Unglaubwürdig
13.05.2014
Seit der Lancierung der Mindestlohn-Initiative im Januar 2011 kritisieren die
Gewerkschaften Löhne unter 4000 Franken. Jetzt wird bekannt, dass nicht mal sie
selbst in ihren Betrieben und Organisationen den eigenen Forderungen
nachgekommen sind. Wie heisst es doch: Wasser predigen und Wein trinken. Würde
die Mindestlohninitiative angenommen, droht Arbeitsplatzverlust in den
Tieflohnsegmenten.

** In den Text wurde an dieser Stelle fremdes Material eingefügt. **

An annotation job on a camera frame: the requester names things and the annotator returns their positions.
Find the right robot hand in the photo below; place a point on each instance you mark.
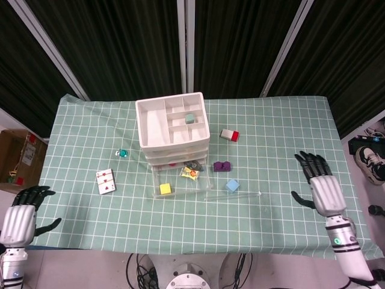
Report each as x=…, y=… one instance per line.
x=328, y=195

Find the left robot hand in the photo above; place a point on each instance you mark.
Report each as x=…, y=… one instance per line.
x=18, y=222

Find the light blue cube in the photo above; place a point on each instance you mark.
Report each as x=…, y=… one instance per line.
x=232, y=186

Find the clear drawer with yellow cube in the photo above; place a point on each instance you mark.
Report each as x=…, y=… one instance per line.
x=183, y=186

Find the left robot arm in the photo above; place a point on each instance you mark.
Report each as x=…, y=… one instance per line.
x=12, y=266

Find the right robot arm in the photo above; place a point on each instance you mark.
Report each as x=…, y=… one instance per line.
x=349, y=253

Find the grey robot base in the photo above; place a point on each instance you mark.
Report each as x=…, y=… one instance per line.
x=188, y=278

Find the black round plug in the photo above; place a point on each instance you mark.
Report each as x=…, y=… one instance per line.
x=376, y=209

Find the black and white sneaker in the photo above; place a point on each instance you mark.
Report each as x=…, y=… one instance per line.
x=370, y=162

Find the black device with blue light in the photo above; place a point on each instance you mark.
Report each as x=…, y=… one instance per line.
x=365, y=141

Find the cardboard box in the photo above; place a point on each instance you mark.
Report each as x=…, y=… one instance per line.
x=18, y=156

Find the clear glass rod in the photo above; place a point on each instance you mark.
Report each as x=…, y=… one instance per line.
x=237, y=196

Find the playing card deck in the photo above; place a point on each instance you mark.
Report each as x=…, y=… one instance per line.
x=106, y=182

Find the purple block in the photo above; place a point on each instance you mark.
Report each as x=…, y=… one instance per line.
x=222, y=167

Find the white and red block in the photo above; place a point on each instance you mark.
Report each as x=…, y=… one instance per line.
x=230, y=135

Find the teal toy clip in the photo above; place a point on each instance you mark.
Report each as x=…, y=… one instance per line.
x=122, y=153

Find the green grid tablecloth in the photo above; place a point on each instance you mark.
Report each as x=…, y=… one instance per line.
x=180, y=228

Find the yellow cube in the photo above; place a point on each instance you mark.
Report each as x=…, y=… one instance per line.
x=165, y=189

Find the green cube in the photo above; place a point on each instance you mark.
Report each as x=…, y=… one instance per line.
x=189, y=118

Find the black curtain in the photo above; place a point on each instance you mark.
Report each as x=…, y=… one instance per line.
x=120, y=45

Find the grey frame post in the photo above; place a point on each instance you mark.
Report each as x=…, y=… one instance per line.
x=186, y=42
x=285, y=48
x=51, y=51

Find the white drawer organizer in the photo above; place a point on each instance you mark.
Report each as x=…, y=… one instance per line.
x=153, y=123

Gemäss Bundesamt für Statistik ist ein Tieflohn vielfach ein Zweit- oder Nebeneinkommen, das die Betroffenen im Vergleich zum Hauptlohn besser stellt. Für viele Familien ist gerade dieses zusätzliche Einkommen wirksamer Schutz gegen Armut. Würden er entfallen, weil beispielsweise diese Stellen nicht mehr angeboten würden, kann das viele in Bedrängnis bringen. Damit ist die Mindestlohn-Initiative nicht nur untauglich im Kampf gegen die Armut sondern kann diese mit nicht gewollten Effekten sogar noch begünstigen. Die Initiative ist ein sozialpolitischer Bumerang und deshalb abzulehnen.